It is inserted into the vagina to collect menstrual fluids. Once in place it forms a seal, preventing blood flowing out of the vagina by collecting it in its “cup” shaped reservoir. Unlike a tampon which absorbs the blood along with the vagina’s natural secretions, a menstrual cup simply holds the fluids until you remove it – so they don’t dry out the vagina and don’t hold the TSS risk that tampons do.
They hold around 15-30ml (Depending on the size and brand), which is for most women will cope with a full day without emptying, and at most perhaps you would need to empty it a few times a day for a very heavy flow.
A menstrual cup will last (with proper care) for around 10 years, perhaps longer, so while the initial outlay is high, it pays for itself with savings pretty quickly.
You might think these are a modern invention… not so. The concept was patented as early as 1902! There were several versions produced from the 1930s onward, but it wasn’t until the Keeper came out in 1987 that menstrual cups started getting more popular. So cups have been around for a LONG time, even if most women have never heard of them.

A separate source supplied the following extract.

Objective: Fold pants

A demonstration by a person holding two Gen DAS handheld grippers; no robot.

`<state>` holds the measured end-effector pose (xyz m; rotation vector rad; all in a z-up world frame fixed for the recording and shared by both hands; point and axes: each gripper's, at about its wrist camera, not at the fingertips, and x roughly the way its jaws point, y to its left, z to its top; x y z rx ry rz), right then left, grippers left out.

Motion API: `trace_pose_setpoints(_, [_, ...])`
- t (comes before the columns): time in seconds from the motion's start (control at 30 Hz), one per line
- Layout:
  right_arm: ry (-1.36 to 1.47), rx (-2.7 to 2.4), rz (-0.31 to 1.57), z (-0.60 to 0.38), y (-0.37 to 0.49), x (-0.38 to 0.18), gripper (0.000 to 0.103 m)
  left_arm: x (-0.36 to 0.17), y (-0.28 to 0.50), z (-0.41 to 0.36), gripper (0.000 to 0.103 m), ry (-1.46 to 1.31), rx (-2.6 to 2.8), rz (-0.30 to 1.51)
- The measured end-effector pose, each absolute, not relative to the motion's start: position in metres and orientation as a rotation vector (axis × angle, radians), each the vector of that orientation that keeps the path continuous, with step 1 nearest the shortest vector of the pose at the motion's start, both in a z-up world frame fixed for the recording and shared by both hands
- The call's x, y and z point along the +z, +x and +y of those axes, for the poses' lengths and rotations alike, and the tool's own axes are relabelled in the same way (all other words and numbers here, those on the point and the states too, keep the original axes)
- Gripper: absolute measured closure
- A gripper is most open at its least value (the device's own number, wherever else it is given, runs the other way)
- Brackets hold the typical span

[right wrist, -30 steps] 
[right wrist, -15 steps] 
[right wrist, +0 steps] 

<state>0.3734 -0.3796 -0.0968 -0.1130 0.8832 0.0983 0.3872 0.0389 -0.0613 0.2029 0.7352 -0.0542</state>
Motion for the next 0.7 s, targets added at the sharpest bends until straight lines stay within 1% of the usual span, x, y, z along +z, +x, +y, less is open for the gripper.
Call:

There have been several new brands of menstrual cup brought out in the last few years, most offering coloured versions to help women pick a cup that is appealing to them. While there are different brands available, the menstrual cups are essentially all similar devices and offer only minor differences from one brand to another. Most of the cups come in 2 sizes. The smaller version of the cup is designed for younger women who have not had a baby. The larger versions are designed for older women or women who have had a baby. The different cup brands often have different size recommendations, so it is best to check the manufacturer’s recommendations when choosing a cup size.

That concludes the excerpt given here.